Provided records Start Marker

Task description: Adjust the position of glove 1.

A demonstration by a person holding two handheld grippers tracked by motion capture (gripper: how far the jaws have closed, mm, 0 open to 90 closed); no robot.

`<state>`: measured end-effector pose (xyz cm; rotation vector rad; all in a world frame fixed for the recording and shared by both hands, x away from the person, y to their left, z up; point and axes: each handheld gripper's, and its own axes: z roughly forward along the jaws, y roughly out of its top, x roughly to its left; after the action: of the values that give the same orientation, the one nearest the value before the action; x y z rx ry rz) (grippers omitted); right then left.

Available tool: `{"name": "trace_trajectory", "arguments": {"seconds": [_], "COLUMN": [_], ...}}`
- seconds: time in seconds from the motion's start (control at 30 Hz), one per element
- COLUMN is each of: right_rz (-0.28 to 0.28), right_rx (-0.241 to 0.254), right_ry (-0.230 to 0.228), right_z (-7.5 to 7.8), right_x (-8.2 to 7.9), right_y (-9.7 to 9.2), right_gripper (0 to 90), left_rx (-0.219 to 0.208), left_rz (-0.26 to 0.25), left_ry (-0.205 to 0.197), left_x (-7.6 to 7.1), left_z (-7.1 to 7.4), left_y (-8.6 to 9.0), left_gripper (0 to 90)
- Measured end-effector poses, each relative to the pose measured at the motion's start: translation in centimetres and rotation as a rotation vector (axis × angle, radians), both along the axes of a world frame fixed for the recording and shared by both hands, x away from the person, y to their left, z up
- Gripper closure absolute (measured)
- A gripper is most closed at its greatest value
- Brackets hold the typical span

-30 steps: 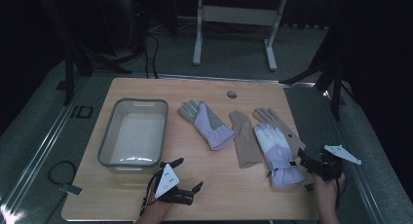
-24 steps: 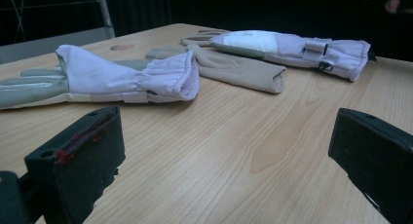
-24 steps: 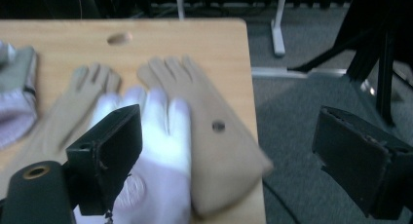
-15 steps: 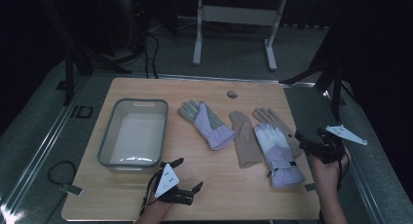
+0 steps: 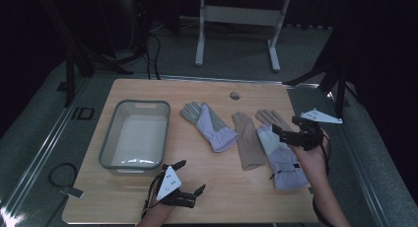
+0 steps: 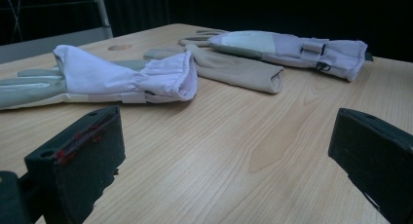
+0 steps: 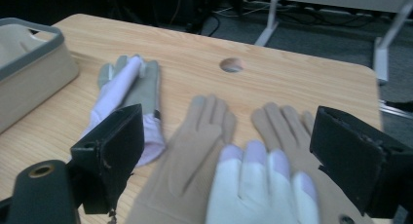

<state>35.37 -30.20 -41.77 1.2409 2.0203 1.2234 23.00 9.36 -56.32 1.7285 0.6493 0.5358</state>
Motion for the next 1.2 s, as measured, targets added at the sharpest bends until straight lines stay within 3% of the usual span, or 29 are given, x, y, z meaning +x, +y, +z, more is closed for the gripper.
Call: {"name": "trace_trajectory", "arguments": {"seconds": [0.23, 0.7, 0.73, 0.97, 1.2], "right_rz": [0.060, 0.156, 0.173, 0.224, 0.267], "right_rx": [-0.004, -0.052, -0.057, -0.121, -0.172], "right_ry": [0.022, 0.091, 0.108, 0.134, 0.164], "right_z": [0.0, -2.2, -2.6, -4.1, -5.8], "right_x": [1.6, 4.9, 5.5, 7.4, 9.2], "right_y": [2.2, 8.4, 9.3, 12.1, 14.4], "right_gripper": [13.9, 21.7, 28.2, 44.4, 48.4], "left_rx": [-0.002, -0.009, -0.010, -0.010, -0.011], "left_rz": [-0.002, -0.012, -0.014, -0.016, -0.013], "left_ry": [0.001, 0.008, 0.012, 0.012, 0.013], "left_x": [0.0, 0.1, 0.1, 0.1, 0.1], "left_z": [0.0, 0.0, 0.0, 0.0, 0.0], "left_y": [0.0, 0.1, 0.1, 0.1, 0.1], "left_gripper": [0.0, 0.0, 0.0, 0.0, 0.0]}}
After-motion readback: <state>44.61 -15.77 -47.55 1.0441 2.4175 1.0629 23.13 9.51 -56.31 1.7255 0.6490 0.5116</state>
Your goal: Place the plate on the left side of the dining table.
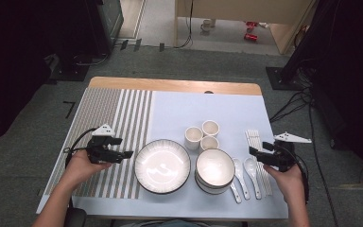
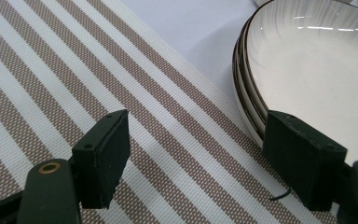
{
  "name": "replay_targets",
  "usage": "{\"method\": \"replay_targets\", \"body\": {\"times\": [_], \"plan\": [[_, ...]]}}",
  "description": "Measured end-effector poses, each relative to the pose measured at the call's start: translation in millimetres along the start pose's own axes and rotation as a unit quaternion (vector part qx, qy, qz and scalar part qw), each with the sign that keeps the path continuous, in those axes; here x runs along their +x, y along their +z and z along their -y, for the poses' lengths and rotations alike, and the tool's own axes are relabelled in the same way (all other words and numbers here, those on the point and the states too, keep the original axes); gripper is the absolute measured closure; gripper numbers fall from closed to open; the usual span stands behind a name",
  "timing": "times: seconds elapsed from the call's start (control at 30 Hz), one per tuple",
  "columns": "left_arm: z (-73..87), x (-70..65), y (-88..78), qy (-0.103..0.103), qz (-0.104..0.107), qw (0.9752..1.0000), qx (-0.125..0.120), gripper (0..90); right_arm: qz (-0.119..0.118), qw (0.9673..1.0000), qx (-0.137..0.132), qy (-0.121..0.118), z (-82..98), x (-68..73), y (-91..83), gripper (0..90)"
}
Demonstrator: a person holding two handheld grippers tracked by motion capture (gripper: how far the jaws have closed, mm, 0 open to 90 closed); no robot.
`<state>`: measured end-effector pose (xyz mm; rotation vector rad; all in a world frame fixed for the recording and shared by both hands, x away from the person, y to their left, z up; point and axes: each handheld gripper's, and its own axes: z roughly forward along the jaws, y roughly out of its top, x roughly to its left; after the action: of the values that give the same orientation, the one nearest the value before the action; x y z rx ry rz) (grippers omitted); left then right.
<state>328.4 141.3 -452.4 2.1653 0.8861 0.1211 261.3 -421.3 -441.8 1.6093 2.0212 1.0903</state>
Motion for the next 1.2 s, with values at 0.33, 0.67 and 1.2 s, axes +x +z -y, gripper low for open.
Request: {"method": "replay_targets", "body": {"times": [0.33, 0.67, 1.2], "plan": [[-10.2, -2.3, 8.5, 0.006, 0.015, 0.9999, 0.002, 24.7, -0.013, 0.9997, 0.000, -0.021, -0.9, 19.6, -9.9, 38.7], [-20.3, -6.1, 15.4, 0.011, 0.032, 0.9994, 0.002, 26.2, -0.021, 0.9993, -0.005, -0.032, -0.4, 34.8, -19.1, 42.1], [-33.9, -10.7, 25.3, 0.008, 0.052, 0.9986, 0.009, 27.4, -0.037, 0.9987, -0.013, -0.032, -3.4, 58.9, -37.5, 45.5]]}}
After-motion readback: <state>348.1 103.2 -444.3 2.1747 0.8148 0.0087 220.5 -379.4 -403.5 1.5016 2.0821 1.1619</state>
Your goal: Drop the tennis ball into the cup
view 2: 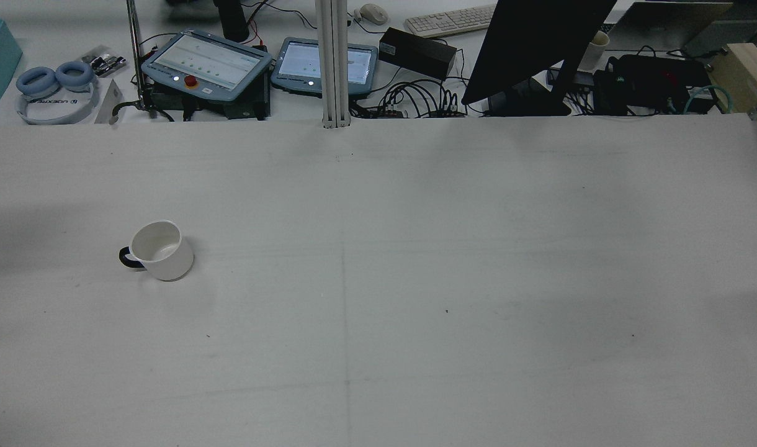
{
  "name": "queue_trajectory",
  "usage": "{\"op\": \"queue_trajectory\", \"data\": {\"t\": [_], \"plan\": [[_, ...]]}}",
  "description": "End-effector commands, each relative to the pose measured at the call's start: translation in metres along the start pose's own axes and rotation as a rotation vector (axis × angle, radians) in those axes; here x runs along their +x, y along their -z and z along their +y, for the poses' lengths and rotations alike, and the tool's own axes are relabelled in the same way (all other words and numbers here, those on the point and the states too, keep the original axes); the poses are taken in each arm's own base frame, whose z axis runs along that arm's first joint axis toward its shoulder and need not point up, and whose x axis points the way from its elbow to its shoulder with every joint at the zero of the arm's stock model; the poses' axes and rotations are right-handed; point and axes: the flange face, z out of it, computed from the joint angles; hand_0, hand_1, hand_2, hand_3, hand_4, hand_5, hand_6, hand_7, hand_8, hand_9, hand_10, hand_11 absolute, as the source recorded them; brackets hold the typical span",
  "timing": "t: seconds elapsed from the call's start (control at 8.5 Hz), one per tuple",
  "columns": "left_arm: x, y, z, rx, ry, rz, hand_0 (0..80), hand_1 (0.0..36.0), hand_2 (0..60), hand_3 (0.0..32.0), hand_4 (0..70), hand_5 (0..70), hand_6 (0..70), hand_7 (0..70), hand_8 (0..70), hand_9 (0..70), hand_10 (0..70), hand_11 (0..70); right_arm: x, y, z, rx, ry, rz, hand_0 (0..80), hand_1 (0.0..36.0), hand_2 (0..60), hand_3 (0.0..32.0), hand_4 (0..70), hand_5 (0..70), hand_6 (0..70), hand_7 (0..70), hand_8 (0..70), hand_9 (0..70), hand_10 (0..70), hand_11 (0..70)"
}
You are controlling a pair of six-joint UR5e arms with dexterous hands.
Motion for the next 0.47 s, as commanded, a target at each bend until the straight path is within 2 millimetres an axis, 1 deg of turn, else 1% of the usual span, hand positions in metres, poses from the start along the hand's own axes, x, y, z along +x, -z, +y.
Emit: {"op": "queue_trajectory", "data": {"t": [0.0,0.12,0.24,0.35], "plan": [[-0.007,-0.032,-0.029,-0.012,-0.006,0.001,80.0,36.0,50.6,0.0,35.4,33.5,70.0,70.0,51.0,65.2,42.1,62.1,0.0,0.0,0.0,0.0,0.0,0.001,0.0,0.0,0.0,0.0,0.0,0.0,0.0,0.0,0.0,0.0,0.0,0.0],[-0.008,-0.037,-0.037,-0.029,-0.005,0.005,80.0,36.0,50.2,0.0,35.1,32.9,70.0,70.0,50.8,65.0,42.1,62.1,0.0,0.0,0.0,0.0,0.0,0.001,0.0,0.0,0.0,0.0,0.0,0.0,0.0,0.0,0.0,0.0,0.0,0.0],[-0.018,-0.04,-0.033,-0.055,-0.002,-0.011,80.0,36.0,51.4,0.0,34.2,33.1,70.0,70.0,50.9,65.2,42.3,62.3,0.0,0.0,0.0,-0.002,0.0,-0.001,0.0,0.0,0.0,0.0,0.0,0.0,0.0,0.0,0.0,0.0,0.0,0.0],[-0.065,-0.05,-0.02,-0.104,0.027,-0.098,80.0,36.0,51.7,0.0,33.3,33.0,70.0,70.0,50.9,65.2,42.2,62.1,0.0,0.0,0.0,0.0,0.0,-0.001,0.0,0.0,0.0,0.0,0.0,0.0,0.0,0.0,0.0,0.0,0.0,0.0]]}}
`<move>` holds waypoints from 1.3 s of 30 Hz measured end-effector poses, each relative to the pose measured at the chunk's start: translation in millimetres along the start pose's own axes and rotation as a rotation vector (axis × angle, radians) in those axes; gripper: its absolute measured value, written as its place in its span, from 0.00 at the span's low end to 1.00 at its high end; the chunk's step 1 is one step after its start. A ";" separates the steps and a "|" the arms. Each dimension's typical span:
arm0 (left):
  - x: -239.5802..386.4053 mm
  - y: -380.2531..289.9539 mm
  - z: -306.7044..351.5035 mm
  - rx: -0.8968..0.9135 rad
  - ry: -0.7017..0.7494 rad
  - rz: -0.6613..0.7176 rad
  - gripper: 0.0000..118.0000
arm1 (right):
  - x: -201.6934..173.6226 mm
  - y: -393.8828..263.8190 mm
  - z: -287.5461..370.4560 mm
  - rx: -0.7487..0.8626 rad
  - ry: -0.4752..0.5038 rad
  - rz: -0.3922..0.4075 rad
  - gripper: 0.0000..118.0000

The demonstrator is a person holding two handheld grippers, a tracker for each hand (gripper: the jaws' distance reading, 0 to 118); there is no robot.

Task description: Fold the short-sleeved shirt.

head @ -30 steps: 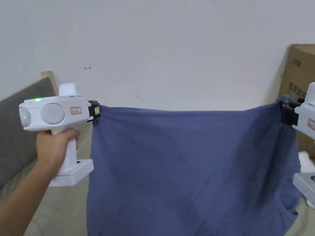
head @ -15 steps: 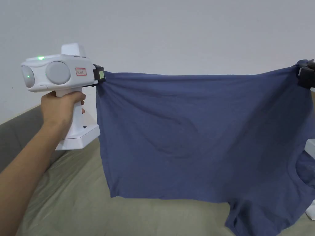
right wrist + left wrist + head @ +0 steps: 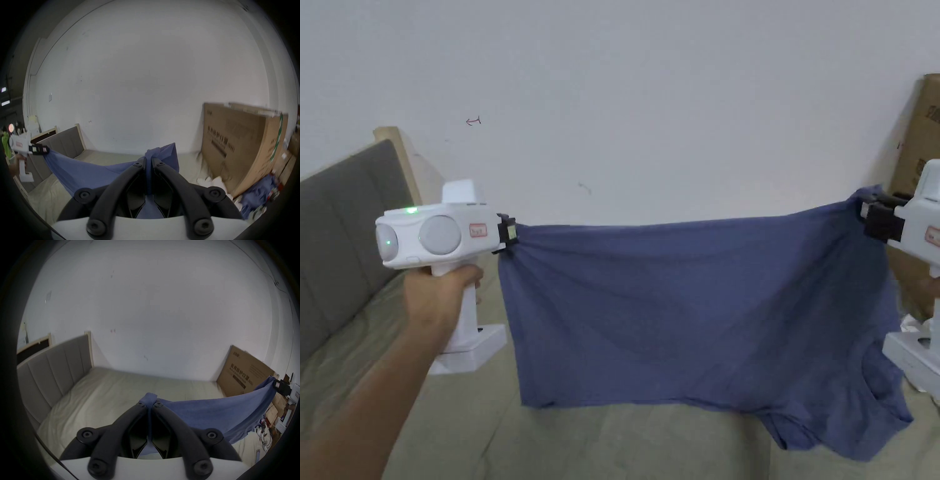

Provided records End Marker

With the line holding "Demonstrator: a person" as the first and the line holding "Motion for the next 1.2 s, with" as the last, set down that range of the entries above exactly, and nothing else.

## The completed task
Demonstrator: a person holding two handheld grippers tracked by motion capture (gripper: how far the jaws have closed, mm, 0 open to 90 closed); no robot.
`<state>`: measured end-effector pose (xyz mm; rotation vector rad; all in a world frame fixed for the recording and shared by both hands, x away from the person, y to their left, z up; point and axes: each handheld gripper's, and its own axes: z roughly forward along the jaws, y roughly out of its top, x roughly to its left; after the action: of the values that give the same orientation, the one nearest the value before the action; x y z rx ry rz) (grippers omitted); left then right.
<state>328.4 141.3 -452.4 2.1653 0.8861 0.1211 261.3 -421.3 -441.8 1.6093 2.0212 1.0903</state>
Motion for the next 1.2 s, with values at 0.33, 0.67 and 1.2 s, axes +x +z -y, gripper low for open.

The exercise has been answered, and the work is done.